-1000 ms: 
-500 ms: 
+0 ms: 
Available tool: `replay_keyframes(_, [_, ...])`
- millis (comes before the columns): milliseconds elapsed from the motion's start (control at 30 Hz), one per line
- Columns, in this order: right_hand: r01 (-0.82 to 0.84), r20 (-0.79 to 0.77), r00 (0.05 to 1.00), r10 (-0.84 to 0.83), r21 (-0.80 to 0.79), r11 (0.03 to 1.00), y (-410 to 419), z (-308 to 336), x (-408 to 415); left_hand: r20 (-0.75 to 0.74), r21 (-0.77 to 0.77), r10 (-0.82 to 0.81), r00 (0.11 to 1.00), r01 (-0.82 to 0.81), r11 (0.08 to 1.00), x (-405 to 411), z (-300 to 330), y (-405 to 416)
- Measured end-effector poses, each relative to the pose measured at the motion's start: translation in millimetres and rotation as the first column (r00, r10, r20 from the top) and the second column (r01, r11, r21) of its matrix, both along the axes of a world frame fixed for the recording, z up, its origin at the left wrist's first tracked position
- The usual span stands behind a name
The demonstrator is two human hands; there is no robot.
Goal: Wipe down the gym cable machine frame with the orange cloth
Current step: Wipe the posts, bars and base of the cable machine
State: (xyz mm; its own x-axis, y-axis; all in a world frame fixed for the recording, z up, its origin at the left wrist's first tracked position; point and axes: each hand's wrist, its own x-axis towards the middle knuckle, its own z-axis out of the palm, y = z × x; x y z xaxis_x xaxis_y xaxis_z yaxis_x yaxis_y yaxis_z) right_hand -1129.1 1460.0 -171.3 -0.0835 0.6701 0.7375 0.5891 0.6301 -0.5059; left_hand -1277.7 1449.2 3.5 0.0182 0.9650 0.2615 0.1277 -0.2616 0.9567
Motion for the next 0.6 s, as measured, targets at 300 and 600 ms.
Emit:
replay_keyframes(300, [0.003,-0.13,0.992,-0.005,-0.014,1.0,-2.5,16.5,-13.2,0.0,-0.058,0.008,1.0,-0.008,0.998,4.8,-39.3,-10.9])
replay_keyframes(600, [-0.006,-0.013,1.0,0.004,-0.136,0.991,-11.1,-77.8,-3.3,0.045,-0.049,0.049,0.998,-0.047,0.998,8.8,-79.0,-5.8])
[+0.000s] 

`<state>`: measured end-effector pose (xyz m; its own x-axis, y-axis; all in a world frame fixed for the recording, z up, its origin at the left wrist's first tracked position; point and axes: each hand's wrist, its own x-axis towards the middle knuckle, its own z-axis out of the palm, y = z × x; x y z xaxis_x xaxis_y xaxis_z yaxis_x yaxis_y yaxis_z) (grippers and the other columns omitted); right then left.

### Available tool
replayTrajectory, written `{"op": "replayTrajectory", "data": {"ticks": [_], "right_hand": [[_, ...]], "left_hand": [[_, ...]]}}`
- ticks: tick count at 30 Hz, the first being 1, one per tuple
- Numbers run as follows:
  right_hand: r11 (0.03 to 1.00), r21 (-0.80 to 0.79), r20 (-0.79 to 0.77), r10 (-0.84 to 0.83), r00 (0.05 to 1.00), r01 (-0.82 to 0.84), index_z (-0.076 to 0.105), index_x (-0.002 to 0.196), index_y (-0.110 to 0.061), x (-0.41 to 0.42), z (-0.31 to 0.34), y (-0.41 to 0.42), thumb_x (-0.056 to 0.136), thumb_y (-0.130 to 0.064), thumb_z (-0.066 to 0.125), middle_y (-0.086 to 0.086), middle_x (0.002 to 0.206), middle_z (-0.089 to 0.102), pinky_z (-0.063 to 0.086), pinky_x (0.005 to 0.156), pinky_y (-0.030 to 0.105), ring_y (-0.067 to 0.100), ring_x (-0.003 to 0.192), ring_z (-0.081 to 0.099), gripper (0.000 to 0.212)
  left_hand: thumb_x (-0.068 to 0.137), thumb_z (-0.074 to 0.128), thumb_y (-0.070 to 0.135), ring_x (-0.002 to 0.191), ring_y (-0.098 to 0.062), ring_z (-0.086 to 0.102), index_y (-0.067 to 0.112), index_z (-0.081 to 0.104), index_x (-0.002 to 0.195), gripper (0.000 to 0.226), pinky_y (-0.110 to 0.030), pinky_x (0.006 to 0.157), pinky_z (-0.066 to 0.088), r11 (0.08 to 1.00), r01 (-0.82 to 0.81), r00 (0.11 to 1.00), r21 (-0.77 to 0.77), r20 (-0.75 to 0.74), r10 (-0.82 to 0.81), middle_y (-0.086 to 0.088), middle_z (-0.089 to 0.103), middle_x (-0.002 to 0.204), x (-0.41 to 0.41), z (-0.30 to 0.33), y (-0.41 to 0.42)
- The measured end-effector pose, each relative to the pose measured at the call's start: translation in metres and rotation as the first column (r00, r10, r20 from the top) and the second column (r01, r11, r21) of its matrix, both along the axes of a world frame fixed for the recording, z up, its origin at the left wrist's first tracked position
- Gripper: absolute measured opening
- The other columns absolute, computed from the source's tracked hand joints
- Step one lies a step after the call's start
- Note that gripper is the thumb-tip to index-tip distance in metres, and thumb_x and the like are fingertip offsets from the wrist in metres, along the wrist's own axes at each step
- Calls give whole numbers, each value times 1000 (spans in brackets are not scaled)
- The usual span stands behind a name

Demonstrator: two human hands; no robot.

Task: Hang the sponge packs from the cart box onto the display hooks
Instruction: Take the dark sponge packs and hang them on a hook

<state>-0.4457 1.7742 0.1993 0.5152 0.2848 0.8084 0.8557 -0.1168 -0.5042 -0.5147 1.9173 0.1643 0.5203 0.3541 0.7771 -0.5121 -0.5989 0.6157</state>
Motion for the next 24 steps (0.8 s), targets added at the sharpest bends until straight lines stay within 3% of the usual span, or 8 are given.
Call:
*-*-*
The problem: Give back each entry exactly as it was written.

Exercise response:
-1000 ms: 
-500 ms: 
+0 ms: 
Available tool: `replay_keyframes(_, [_, ...])`
- millis (comes before the columns): milliseconds elapsed from the motion's start (control at 30 Hz), one per line
- Columns, in this order: right_hand: r01 (-0.82 to 0.84), r20 (-0.79 to 0.77), r00 (0.05 to 1.00), r10 (-0.84 to 0.83), r21 (-0.80 to 0.79), r11 (0.03 to 1.00), y (-410 to 419), z (-308 to 336), x (-408 to 415); left_hand: r20 (-0.75 to 0.74), r21 (-0.77 to 0.77), r10 (-0.82 to 0.81), r00 (0.11 to 1.00), r01 (-0.82 to 0.81), r11 (0.08 to 1.00), x (-405 to 411), z (-300 to 330), y (-405 to 416)
- Measured end-effector poses, each relative to the pose measured at the motion's start: translation in millimetres and rotation as the first column (r00, r10, r20 from the top) and the second column (r01, r11, r21) of its matrix, both along the axes of a world frame fixed for the recording, z up, its origin at the left wrist's first tracked position
- The usual span stands behind a name
The demonstrator is two human hands; there is no robot.
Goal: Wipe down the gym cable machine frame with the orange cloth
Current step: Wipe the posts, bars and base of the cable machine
State: (xyz mm; its own x-axis, y-axis; all in a world frame fixed for the recording, z up, its origin at the left wrist's first tracked position; point and axes: each hand's wrist, its own x-axis towards the middle knuckle, its own z-axis out of the palm, y = z × x; x y z xaxis_x xaxis_y xaxis_z yaxis_x yaxis_y yaxis_z) right_hand -1129.1 1460.0 -171.3 -0.0835 0.6701 0.7375 0.5891 0.6301 -0.5059; left_hand -1277.7 1449.2 3.5 0.0182 0.9650 0.2615 0.1277 -0.2616 0.9567
Motion for the next 0.6 s, as measured, targets at 300 and 600 ms.
Emit:
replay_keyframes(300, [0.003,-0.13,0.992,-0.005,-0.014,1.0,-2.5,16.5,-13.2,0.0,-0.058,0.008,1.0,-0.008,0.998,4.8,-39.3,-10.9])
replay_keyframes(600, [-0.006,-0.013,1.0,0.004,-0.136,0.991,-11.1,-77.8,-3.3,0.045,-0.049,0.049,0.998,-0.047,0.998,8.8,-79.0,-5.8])
[+0.000s] 

`<state>`: measured end-effector pose (xyz m; its own x-axis, y-axis; all in a world frame fixed for the recording, z up, its origin at the left wrist's first tracked position; point and axes: each hand's wrist, its own x-axis towards the middle knuckle, its own z-axis out of the palm, y = z × x; x y z xaxis_x xaxis_y xaxis_z yaxis_x yaxis_y yaxis_z) (grippers and the other columns omitted); right then left.

### Available tool
replayTrajectory, written `{"op": "replayTrajectory", "data": {"ticks": [_], "right_hand": [[_, ...]], "left_hand": [[_, ...]]}}`
- ticks: tick count at 30 Hz, the first being 1, one per tuple
- Numbers run as follows:
  right_hand: r11 (0.03 to 1.00), r21 (-0.80 to 0.79), r20 (-0.79 to 0.77), r10 (-0.84 to 0.83), r00 (0.05 to 1.00), r01 (-0.82 to 0.84), index_z (-0.076 to 0.105), index_x (-0.002 to 0.196), index_y (-0.110 to 0.061), x (-0.41 to 0.42), z (-0.31 to 0.34), y (-0.41 to 0.42), thumb_x (-0.056 to 0.136), thumb_y (-0.130 to 0.064), thumb_z (-0.066 to 0.125), middle_y (-0.086 to 0.086), middle_x (0.002 to 0.206), middle_z (-0.089 to 0.102), pinky_z (-0.063 to 0.086), pinky_x (0.005 to 0.156), pinky_y (-0.030 to 0.105), ring_y (-0.067 to 0.100), ring_x (-0.003 to 0.192), ring_z (-0.081 to 0.099), gripper (0.000 to 0.212)
  left_hand: thumb_x (-0.068 to 0.137), thumb_z (-0.074 to 0.128), thumb_y (-0.070 to 0.135), ring_x (-0.002 to 0.191), ring_y (-0.098 to 0.062), ring_z (-0.086 to 0.102), index_y (-0.067 to 0.112), index_z (-0.081 to 0.104), index_x (-0.002 to 0.195), gripper (0.000 to 0.226), pinky_y (-0.110 to 0.030), pinky_x (0.006 to 0.157), pinky_z (-0.066 to 0.088), r11 (0.08 to 1.00), r01 (-0.82 to 0.81), r00 (0.11 to 1.00), r21 (-0.77 to 0.77), r20 (-0.75 to 0.74), r10 (-0.82 to 0.81), middle_y (-0.086 to 0.088), middle_z (-0.089 to 0.103), middle_x (-0.002 to 0.204), x (-0.41 to 0.41), z (-0.30 to 0.33), y (-0.41 to 0.42)
- The measured end-effector pose, each relative to the pose measured at the call's start: translation in metres and rotation as the first column (r00, r10, r20 from the top) and the second column (r01, r11, r21) of its matrix, both along the axes of a world frame fixed for the recording, z up, its origin at the left wrist's first tracked position
- Gripper: absolute measured opening
- The other columns absolute, computed from the source's tracked hand joints
- Step one lies a step after the call's start
- Note that gripper is the thumb-tip to index-tip distance in metres, and thumb_x and the like are fingertip offsets from the wrist in metres, along the wrist's own axes at each step
- Calls give whole numbers, each value times 1000 (spans in brackets are not scaled)
- The usual span stands behind a name

Demonstrator: two human hands; no robot.

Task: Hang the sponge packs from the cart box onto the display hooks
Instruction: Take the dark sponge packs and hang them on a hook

<state>-0.4457 1.7742 0.1993 0.5152 0.2848 0.8084 0.8557 -0.1168 -0.5042 -0.5147 1.9173 0.1643 0.5203 0.3541 0.7771 -0.5121 -0.5989 0.6157</state>
Motion for the next 24 steps (0.8 s), targets added at the sharpest bends until straight lines stay within 3% of the usual span, or 8 are given.
Call:

No further work remains on the exercise.